The 1st line in the Lord's prayer is a tremor of grace. Bring your worry, anxiety, fear, pain, anger, frustration and your tears to God. He is your Father.
We leave our worry, anxiety, fear, pain, anger, frustration and tears with Him - through worship.
Why worship? Why "hallow" God's name? Is God an insecure cosmic deity who needs to hear His creation tell Him how great He His? Isn't He already Holy? Why does He need us to say it?
Jesus instructs us to come to God as Father in praise & worship: not because God needs it but because we do.
On this subject of "hallowing" God's name, CS Lewis writes in Reflections on the Psalms,
“We despise the man who demands continued assurance of his own virtue, intelligence or delightfulness. It’s almost as if God were saying, “what I want most is to be told that I am good and great.” However, if God is the object of great admiration, the one behind all beauty and magnificence, then to praise Him is to enter reality, whereas to not praise Him is to become more profoundly crippled than the bedridden."
On reflecting on worship in another one of his works, The Problem of Pain, Lewis gives us this consideration ...
“A man can no more diminish God's glory by refusing to worship Him than a lunatic can put out the sun by scribbling the word 'darkness' on the walls of his cell.”

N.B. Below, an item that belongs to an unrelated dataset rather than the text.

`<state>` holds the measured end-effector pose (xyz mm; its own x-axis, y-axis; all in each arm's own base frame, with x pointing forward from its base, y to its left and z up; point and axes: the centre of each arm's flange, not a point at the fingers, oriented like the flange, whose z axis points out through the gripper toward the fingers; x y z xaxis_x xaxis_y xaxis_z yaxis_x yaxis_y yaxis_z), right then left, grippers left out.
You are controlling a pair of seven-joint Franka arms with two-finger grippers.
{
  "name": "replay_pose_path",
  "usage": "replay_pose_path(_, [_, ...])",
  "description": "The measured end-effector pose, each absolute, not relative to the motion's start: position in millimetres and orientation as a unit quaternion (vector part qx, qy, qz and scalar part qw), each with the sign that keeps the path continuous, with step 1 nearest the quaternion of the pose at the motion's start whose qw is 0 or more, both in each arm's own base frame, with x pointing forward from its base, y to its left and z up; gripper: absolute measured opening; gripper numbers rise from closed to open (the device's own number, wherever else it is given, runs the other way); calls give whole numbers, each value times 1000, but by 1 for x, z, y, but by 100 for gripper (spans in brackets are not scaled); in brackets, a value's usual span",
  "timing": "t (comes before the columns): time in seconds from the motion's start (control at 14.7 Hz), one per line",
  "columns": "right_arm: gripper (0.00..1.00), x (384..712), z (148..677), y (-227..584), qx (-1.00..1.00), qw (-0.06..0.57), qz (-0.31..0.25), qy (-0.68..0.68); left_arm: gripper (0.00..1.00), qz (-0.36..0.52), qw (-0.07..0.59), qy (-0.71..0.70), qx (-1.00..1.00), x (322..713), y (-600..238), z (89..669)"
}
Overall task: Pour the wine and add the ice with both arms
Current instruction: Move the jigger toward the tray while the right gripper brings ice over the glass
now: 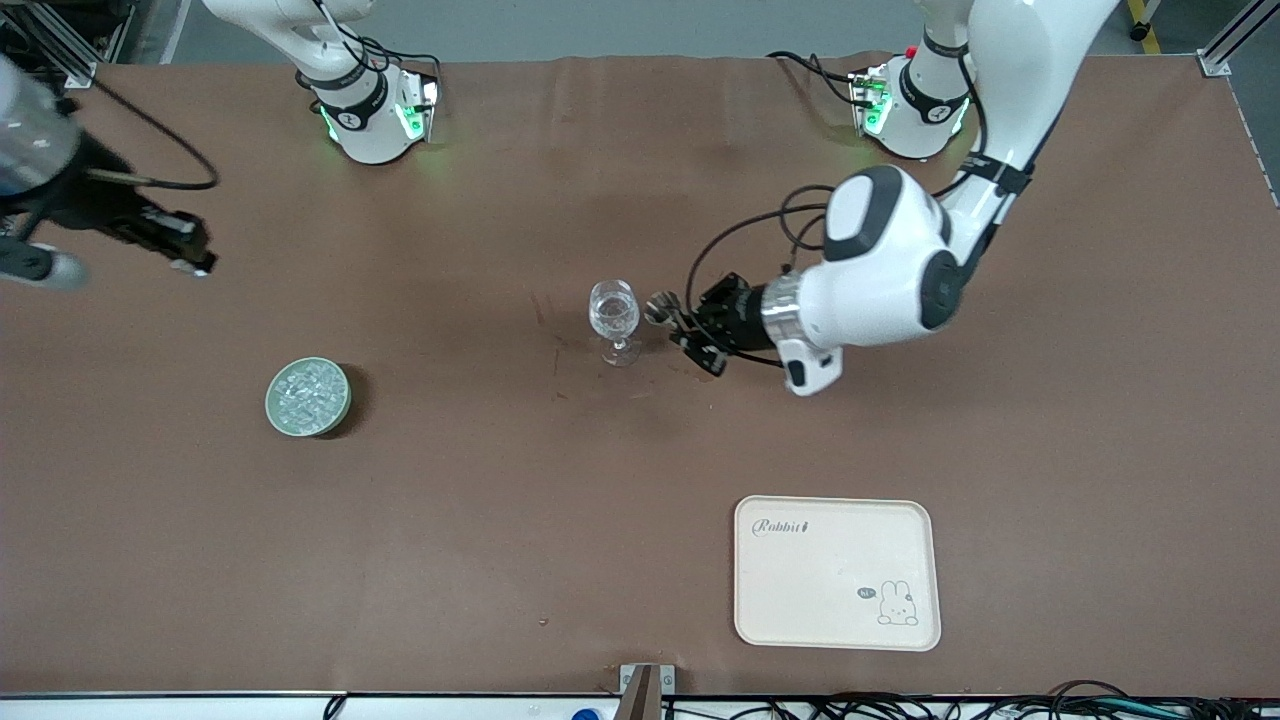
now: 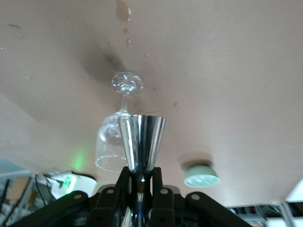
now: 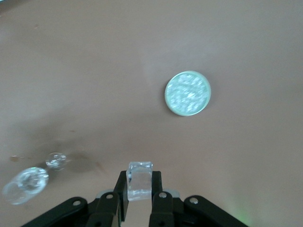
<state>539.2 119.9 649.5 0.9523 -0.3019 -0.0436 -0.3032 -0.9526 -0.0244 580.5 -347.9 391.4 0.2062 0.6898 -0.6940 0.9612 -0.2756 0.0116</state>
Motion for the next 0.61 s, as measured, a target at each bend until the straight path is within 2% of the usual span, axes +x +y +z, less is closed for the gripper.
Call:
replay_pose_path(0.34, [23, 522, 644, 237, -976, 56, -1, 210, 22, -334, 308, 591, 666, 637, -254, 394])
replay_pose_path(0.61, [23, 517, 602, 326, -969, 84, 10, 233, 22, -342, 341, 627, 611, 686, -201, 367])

Crying out in worship to our Father in heaven is a great, grace tremor. Coming to God 1st as our Father reorients our heart, recalibrates our mind and reorders our will from a place of self sufficiency to childlike dependancy.
In Romans 8:14-15 the apostle Paul wrote about our childlike posture in prayer. Paul describes our posture that way because Christ, through His life-shaking tremor of forgiving grace, has forgiven all our sins and given us the right to cry, "Abba! Father!"
Now that word, "abba" is not really a word per se. It's only used 3 times in the New Testament. We translate the Greek 'daddy' and that's OK, but this Aramaic word is likened to child babble. Paul's intentional use o this word creates a great picture of prayer when all hell is breaking loose in our lives ...
Though, like infants, we are too little to always know what we need, we know exactly who they need - so we cry "Abba!"
In prayer, our restless souls return to a place of rest knowing that our lives are in our Father's hands.
May we never grow so accustomed to the tremors of God's grace that they don't register with us anymore. May the Spirit of God continually draw our attention to the wonder and awe of the gospel so that the good news never becomes old news.